To select Slack Message as a non-triggering event

1. In the Event pane, under Message Received, click the Slack Message tile.

   

In this case, when a Slack Message is sent on a device retrieved from the previous node (in the above example, an added device), an event occurs and the Workflow continues running and checks the Team ID event field equals 3.

Viewing the Event Structure

After you select the event, you can view the structure of the Events that the Slack webhook delivers to the Axonius Webhook URL. You can then use these Event fields to follow up on Slack Message events in a Workflow, for example in triggering Event filters or in Event Conditions.

To view the Event fields

• In the Trigger Type or Event configuration panes for the Slack Message event (see above screens), click Event Fields. A list opens of all Event field names and their field types.

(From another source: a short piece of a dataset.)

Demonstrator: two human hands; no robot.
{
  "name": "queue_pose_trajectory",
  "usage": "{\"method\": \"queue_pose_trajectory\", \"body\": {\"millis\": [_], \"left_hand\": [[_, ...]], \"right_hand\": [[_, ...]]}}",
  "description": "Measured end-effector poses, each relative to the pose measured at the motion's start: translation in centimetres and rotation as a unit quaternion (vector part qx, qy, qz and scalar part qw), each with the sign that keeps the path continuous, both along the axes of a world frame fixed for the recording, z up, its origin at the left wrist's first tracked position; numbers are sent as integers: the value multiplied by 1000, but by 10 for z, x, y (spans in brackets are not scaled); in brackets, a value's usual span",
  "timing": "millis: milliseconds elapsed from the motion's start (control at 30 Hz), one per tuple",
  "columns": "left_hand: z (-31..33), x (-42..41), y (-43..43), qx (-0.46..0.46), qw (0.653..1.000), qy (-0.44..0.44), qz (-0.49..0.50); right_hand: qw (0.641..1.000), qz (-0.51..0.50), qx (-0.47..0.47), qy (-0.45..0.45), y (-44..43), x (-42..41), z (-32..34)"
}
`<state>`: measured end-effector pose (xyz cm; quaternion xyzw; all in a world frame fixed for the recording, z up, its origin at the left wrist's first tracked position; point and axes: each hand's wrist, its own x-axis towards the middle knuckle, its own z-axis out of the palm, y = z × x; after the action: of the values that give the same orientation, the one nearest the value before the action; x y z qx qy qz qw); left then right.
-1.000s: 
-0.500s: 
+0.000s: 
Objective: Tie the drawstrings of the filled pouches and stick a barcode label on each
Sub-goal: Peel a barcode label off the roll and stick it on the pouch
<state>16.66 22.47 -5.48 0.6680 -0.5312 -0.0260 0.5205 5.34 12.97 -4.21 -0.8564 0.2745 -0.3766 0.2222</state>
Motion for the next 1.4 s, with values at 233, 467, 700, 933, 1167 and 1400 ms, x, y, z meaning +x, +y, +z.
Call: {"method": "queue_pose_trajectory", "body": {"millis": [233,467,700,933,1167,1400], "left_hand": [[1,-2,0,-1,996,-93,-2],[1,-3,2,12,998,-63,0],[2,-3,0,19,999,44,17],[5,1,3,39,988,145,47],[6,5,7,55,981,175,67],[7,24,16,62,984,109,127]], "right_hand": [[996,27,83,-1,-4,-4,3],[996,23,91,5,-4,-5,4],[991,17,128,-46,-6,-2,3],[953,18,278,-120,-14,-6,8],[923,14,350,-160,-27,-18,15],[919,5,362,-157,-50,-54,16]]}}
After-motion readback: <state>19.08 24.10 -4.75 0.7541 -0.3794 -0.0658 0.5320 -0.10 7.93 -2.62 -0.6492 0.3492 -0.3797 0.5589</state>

The following describes these Event fields:

• Team ID - The unique identifier for the Slack workspace (or "team") where the message event occurred.
• Api App ID - The unique identifier for the Slack App that generated or received the event.
• User ID - The unique identifier for the Slack user who sent or was directly involved with the message event. For a standard message, this is the ID of the sender.
• Text - The content of the Slack message that triggered the event.
• Channel ID - The unique identifier for the Slack channel where the message was sent.
• Authed Teams - The Team ID of the workspace where the event occurred.
• Event ID - A unique identifier for the specific event that Slack is sending.
• Event TimeStamp - Indicates when the event was received and processed by Axonius. This is distinct from when the event occurred in Slack.
• Channel Type - Indicates the type of channel where the message originated. For example, public channel, direct message
• Event date - The date when the message event occurred in Slack. It's likely a human-readable format derived from an internal timestamp.
• Event timestamp - The Unix timestamp (number of seconds since January 1, 1970, 00:00:00 UTC) when the message event originally occurred in Slack.